The test problem is a simple API testing problem. The ideas from ChatGpt were relevant and useful. Given more time and a chance for back and forth questioning, I am fairly confident that all parties in the experiment would have come to the same set of test ideas.

The idea contribution from AI was not bad. Not brilliant, but not bad. The exercise so short (10 minutes) that the time saved by ChatGpt (9 minutes) is small compared to the follow up time it would take to remove duplicates, find the unique contributions. But even with that, the exercise give some support to the notion of LLMs as tools for accelerating up idea generation.

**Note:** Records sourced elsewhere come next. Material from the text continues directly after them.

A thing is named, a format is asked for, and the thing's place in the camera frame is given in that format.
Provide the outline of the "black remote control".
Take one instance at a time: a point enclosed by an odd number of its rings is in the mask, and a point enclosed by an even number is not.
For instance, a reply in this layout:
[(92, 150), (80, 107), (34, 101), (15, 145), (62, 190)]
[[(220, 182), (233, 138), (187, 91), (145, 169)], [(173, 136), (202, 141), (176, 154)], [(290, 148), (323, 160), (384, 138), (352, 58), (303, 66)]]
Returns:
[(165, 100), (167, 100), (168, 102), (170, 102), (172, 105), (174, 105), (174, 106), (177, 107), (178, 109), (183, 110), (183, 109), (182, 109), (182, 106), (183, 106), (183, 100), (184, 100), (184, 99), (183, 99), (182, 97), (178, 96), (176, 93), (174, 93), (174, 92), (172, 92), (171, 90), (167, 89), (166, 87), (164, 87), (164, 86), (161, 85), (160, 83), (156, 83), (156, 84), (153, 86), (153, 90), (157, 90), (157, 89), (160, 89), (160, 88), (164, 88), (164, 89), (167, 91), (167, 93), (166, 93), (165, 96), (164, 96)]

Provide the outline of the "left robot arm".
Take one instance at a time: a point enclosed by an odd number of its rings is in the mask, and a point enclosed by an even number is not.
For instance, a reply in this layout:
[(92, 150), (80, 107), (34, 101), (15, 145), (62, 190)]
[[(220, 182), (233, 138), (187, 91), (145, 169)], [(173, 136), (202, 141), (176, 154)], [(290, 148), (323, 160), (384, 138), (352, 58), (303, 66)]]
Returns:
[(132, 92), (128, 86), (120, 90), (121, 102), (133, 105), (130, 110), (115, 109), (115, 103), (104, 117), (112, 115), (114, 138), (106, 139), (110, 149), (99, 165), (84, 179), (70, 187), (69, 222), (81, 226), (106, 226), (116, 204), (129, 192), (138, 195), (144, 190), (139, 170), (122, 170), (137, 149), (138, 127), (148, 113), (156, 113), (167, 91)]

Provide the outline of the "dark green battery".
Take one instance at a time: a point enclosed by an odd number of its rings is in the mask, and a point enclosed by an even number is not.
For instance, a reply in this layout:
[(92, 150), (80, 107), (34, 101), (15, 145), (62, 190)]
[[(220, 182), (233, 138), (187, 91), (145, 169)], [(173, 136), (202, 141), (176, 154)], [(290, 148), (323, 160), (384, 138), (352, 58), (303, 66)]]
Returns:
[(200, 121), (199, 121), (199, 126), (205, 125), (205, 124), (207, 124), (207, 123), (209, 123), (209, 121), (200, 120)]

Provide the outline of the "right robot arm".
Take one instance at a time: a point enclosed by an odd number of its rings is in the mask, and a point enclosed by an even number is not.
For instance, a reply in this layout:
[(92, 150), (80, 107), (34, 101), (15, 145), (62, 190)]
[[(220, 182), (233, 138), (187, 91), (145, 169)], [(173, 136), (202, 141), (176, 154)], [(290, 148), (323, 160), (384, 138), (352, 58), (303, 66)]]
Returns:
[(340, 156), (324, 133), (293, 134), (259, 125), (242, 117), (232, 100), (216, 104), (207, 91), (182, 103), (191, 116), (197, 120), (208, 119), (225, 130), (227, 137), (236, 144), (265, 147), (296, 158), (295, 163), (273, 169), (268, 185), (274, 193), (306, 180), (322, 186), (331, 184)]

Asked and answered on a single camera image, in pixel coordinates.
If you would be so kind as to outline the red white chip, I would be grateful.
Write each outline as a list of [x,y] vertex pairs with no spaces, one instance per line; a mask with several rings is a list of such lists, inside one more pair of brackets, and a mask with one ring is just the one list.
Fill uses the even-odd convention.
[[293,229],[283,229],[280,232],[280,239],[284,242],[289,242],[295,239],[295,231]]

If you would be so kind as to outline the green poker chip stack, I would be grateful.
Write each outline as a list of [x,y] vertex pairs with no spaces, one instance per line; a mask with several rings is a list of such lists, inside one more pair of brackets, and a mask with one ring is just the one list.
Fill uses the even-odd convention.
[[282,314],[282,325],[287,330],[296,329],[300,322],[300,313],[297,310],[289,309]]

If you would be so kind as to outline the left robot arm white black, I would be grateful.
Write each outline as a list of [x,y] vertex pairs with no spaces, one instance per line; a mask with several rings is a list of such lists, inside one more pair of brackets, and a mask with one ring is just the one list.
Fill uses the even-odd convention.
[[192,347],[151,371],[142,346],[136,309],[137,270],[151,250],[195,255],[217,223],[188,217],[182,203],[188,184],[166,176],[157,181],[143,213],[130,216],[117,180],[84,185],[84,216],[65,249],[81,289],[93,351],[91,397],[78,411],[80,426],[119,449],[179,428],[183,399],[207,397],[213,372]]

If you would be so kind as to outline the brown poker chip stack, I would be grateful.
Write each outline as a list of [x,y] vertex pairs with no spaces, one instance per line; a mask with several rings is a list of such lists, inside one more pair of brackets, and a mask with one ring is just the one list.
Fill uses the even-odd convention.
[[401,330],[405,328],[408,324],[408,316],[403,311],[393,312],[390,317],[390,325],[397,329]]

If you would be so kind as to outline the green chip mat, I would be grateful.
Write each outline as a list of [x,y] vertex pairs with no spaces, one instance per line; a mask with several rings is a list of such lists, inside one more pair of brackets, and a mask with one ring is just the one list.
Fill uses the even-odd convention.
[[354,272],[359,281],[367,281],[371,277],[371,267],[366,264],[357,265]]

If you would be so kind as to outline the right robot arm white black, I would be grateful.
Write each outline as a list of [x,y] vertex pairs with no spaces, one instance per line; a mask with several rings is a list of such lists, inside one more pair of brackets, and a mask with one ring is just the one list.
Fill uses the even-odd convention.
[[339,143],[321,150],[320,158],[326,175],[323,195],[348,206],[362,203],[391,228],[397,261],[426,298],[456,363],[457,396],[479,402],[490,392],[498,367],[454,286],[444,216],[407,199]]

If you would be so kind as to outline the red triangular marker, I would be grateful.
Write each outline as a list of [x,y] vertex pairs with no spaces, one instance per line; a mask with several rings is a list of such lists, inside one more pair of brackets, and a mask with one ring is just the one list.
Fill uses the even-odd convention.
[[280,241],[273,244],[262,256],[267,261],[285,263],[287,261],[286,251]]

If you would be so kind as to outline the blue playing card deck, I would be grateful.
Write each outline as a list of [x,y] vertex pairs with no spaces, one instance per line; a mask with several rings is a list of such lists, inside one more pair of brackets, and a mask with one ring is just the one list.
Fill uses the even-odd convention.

The contrived and artificial conditions of the experiment

This kind of “race the AI” test is not a realistic comparison because the people are not working under realistic conditions. Their real skills are hobbled and crippled by the context. Likewise, the prompting method I used is not indicative of an approach that underwent tuning and optimization. As many people are hopefully learning, prompt writing is not like talking to a human being. It is a form of programming with its own subtleties necessary to get a desired result.

I limited myself and the other tester to 10 minutes to come up with test ideas for a method I had created.

I constrained myself and the other tester to only consider one method, and one specific usage of that method.

The tester knew no more about the method than the name of the method, its purpose, and a description of the data structures it used. They were not given an opportunity to ask me any clarifying questions or to explore application behavior.

ChatGpt was given a prompt describing the problem, and after every response was given the prompt “please continue with more test ideas”. This was repeated until one minute had elapsed.

The question presented to all

Below is the prompt - the only change between then prompt and what I asked a human to respond to is that I constrained the human to 10 minutes coming up with test ideas:

Come up with a list of test ideas for the given method. For sake of the exercise, pretend that the tests are to focus on the case where SchemaElement.Type = ElementType.Choice. Pretend the developer has just added the “Choice” type, and the tests are to focus on how GetRandomExample deals with it.

/// <summary>
/// Produces a valid random string where the requirements
/// for the data string are described in the DataSchema object
/// passed to the method.
/// </summary>
/// <param name="schema">Describes the requirements for a valid data object.</param>
/// <returns>A random string that is valid according to the schema.</returns>
/// <exception cref="ArgumentException">In the case where any element in schema is invalid.</exception>
public static string GetRandomExample(DataSchema schema)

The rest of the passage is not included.